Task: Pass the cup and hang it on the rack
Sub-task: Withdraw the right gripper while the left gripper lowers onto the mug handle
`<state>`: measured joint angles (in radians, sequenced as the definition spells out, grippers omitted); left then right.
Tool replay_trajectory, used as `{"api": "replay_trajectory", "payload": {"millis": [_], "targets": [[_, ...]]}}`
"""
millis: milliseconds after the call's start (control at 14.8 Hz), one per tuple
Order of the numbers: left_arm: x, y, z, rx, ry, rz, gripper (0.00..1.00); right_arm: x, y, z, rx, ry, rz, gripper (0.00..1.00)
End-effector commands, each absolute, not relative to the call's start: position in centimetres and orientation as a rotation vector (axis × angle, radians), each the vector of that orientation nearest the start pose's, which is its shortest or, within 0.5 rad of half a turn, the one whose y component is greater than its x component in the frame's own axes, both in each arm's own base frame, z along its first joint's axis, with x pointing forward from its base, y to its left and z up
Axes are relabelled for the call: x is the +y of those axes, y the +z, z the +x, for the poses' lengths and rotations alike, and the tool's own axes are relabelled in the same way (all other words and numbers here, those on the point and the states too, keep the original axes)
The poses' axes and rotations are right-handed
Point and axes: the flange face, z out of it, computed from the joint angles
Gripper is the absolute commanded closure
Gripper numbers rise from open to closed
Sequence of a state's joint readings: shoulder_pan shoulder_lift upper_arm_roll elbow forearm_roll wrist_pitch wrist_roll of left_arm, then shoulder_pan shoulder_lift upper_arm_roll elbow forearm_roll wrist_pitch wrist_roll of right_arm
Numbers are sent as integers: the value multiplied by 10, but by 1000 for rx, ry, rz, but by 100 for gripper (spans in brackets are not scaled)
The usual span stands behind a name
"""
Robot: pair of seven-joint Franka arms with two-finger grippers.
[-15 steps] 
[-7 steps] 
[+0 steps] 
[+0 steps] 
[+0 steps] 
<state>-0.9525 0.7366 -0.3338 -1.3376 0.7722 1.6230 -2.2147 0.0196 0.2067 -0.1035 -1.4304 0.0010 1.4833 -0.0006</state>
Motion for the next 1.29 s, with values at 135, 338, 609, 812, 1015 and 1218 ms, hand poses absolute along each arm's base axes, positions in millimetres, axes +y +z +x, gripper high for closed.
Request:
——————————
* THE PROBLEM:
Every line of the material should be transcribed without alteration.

* SOLUTION:
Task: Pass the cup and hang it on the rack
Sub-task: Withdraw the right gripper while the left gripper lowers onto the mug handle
`<state>`: measured joint angles (in radians, sequenced as the definition spells out, grippers omitted); left then right.
Tool replay_trajectory, used as `{"api": "replay_trajectory", "payload": {"millis": [_], "targets": [[_, ...]]}}`
"""
millis: milliseconds after the call's start (control at 14.8 Hz), one per tuple
Order of the numbers: left_arm: x, y, z, rx, ry, rz, gripper (0.00..1.00); right_arm: x, y, z, rx, ry, rz, gripper (0.00..1.00)
End-effector commands, each absolute, not relative to the call's start: position in centimetres and orientation as a rotation vector (axis × angle, radians), each the vector of that orientation nearest the start pose's, which is its shortest or, within 0.5 rad of half a turn, the one whose y component is greater than its x component in the frame's own axes, both in each arm's own base frame, z along its first joint's axis, with x pointing forward from its base, y to its left and z up
Axes are relabelled for the call: x is the +y of those axes, y the +z, z the +x, for the poses' lengths and rotations alike, and the tool's own axes are relabelled in the same way (all other words and numbers here, those on the point and the states too, keep the original axes)
The poses' axes and rotations are right-handed
Point and axes: the flange face, z out of it, computed from the joint angles
Gripper is the absolute commanded closure
Gripper numbers rise from open to closed
Sequence of a state's joint readings: shoulder_pan shoulder_lift upper_arm_roll elbow forearm_roll wrist_pitch wrist_roll of left_arm, then shoulder_pan shoulder_lift upper_arm_roll elbow forearm_roll wrist_pitch wrist_roll of right_arm
Numbers are sent as integers: the value multiplied by 10, but by 1000 for rx, ry, rz, but by 100 for gripper (spans in brackets are not scaled)
The usual span stands behind a name
"""
Robot: pair of seven-joint Franka arms with two-finger grippers.
[-15 steps] 
[-7 steps] 
[+0 steps] 
[+0 steps] 
[+0 steps] 
<state>-0.9525 0.7366 -0.3338 -1.3376 0.7722 1.6230 -2.2147 0.0196 0.2067 -0.1035 -1.4304 0.0010 1.4833 -0.0006</state>
Motion for the next 1.29 s, with values at 135, 338, 609, 812, 1015 and 1218 ms, hand poses absolute along each arm's base axes, positions in millimetres, axes +y +z +x, gripper high for closed.
Request:

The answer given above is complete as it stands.